◆二〇二六年補正予算成立、効果は?
僅か三日余の短い国会審議で、主にはイラン戦争に伴う石油危機に対して組まれた約三兆円の補正予算は、審議の不十分さは勿論のこと、その大半がガソリン高騰への補助金の継続や電気やガス料金の軽減に向けられ、国民を苦しめる物価高や深刻なナフサ不足には対応していません。
おまけに財源は赤字国債ですから、日本の財政赤字か膨らむと共に益々円安が進み、国民生活は更に苦しくなります。
また既にこの四月から資材不足が懸念されていたナフサ関連の困窮した事態には、ただただ「目詰まりの解消」だけが言われ、仕事が続けられなくて倒産の危機すらある事業者に対し、何ら積極的な金融政策もありません。
余りにも付け焼き刃、そして問題の本質的な解決であるイランとの平和外交努力や、将来に向けた脱石油や再エネへの転換などを忘れたばら撒きは、かえって国を危うくします。
◆玉城沖縄県知事 in藤沢
六月七日の第三十六回憲法フォーラムは、沖縄県知事の玉城デニーさんを藤沢にお招きして、「平和で豊かな沖縄」を目指す、玉城知事の二期八年に亘る取り組みを伺いました。
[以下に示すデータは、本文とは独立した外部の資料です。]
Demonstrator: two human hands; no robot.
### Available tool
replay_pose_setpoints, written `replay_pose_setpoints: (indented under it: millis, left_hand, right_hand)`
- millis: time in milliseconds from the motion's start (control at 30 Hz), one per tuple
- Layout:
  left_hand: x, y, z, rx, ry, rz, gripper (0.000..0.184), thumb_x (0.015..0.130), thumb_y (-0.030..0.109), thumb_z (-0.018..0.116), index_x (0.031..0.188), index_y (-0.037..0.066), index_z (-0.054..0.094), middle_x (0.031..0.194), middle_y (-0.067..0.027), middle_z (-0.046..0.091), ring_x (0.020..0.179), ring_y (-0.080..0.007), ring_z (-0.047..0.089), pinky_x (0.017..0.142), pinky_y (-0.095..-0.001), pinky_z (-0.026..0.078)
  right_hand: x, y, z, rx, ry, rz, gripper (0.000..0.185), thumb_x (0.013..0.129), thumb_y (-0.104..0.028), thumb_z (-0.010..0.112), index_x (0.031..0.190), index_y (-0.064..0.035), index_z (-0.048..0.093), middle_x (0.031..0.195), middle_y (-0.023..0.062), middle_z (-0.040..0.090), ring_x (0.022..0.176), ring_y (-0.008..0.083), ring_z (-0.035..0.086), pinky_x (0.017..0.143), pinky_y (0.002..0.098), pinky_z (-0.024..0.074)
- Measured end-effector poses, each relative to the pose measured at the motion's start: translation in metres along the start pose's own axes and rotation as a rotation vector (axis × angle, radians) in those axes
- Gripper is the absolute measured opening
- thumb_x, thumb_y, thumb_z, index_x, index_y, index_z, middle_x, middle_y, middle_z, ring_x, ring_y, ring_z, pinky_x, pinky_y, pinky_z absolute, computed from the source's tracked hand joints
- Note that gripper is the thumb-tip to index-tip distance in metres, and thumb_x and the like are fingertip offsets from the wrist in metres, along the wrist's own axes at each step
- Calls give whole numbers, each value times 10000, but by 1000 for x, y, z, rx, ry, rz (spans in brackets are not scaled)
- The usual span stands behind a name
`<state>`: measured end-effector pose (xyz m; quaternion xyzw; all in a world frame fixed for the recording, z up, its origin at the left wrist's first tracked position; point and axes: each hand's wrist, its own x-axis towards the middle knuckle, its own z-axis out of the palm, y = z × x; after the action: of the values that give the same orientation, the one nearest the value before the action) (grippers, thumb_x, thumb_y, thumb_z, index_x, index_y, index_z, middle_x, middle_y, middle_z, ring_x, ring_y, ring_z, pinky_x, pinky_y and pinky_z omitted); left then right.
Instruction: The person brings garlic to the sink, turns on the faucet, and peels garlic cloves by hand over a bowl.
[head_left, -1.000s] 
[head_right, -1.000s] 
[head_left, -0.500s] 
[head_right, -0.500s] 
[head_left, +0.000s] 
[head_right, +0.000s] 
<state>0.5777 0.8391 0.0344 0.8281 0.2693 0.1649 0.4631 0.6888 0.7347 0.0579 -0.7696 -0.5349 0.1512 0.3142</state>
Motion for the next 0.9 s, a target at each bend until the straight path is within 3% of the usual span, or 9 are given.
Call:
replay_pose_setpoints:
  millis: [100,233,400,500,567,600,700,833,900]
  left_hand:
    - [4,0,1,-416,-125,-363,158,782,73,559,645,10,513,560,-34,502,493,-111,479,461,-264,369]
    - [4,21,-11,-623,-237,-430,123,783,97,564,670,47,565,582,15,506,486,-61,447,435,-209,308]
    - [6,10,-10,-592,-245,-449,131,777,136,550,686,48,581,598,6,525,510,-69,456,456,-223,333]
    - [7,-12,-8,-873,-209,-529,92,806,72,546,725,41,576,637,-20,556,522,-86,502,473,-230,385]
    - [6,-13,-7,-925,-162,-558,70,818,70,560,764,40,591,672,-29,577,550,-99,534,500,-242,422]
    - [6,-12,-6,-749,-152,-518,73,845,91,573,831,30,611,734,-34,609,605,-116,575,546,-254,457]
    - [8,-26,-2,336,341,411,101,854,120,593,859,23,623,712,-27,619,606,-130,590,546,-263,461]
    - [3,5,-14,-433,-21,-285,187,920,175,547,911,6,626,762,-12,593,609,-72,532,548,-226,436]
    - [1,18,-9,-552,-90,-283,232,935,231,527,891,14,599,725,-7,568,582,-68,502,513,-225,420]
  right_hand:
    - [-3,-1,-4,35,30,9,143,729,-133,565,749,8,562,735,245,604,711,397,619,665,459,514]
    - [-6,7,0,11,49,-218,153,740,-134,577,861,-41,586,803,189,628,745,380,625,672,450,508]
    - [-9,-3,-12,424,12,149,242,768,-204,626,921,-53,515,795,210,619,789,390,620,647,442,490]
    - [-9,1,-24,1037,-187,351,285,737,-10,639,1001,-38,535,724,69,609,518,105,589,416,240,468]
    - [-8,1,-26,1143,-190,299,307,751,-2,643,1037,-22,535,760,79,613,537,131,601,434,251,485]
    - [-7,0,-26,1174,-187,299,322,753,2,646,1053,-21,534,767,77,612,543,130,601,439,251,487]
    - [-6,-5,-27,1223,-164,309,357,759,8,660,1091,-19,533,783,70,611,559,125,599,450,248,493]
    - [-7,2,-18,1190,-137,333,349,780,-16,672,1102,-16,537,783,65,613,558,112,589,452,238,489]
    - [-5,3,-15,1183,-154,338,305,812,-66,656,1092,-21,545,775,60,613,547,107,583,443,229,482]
講演会の冒頭辺野古沖転覆事故で亡くなられた知華さん達に黙祷を捧げ、沖縄での問題を決して他人事とはしない思いを会場の皆で確認した後、玉城さんの報告に入りました。沖縄は日本の〇・六%の面積に米軍基地の七割が置かれ、一九七二年の本土復帰後もその比率は減ることなく、米兵や軍属よる様々な事件やPFAS(有機フッ素化合物)などの環境汚染が住民を脅かしています。そんな中でも県民の安全と暮らしの向上のため、沖縄県が取り組んできた子ども施策や、独自の平和外交についての玉城さんの報告は力強く、子ども達をしっかり育て県民生活を守る具体的な取り組みに、皆が食い入るようにお話を聞きました。
外には妨害の街宣車が押しかけ、中にまで響く音量でしたが、それに乱されることのない共感の思いが会場からは感じられました。生活の全ての土台に平和があることを改めて確認した講演会でした。
◆生活と平和を守る為の外交提言、国会にて記者会見
二月二十八日にアメリカとイスラエルによるイラン攻撃が始まり、百日が経とうとしています。アメリカの国際法違反の攻撃に対して、世界からもアメリカ国内からも批判の声が強まっています。
一方これに応戦する形で行われているイランによるホルムズ海峡の通行制限が、世界的な石油危機に繋がりかねない深刻な状況があります。
日本国内でも特に中東に輸入の九割を頼るナフサの不足は深刻で、塗装や建築業界始め事業継続が困難になり、一方で重油の不足は農業や漁業まで深刻な影響を及ぼしています。
高市政権はこれを「目詰まり」と称してまた輸入ルートを拡大しているから大丈夫と国民には説明していますが、事実は全く異なることを今回の記者会見では明らかにして、イランとの信頼に基づく外交を提案しました。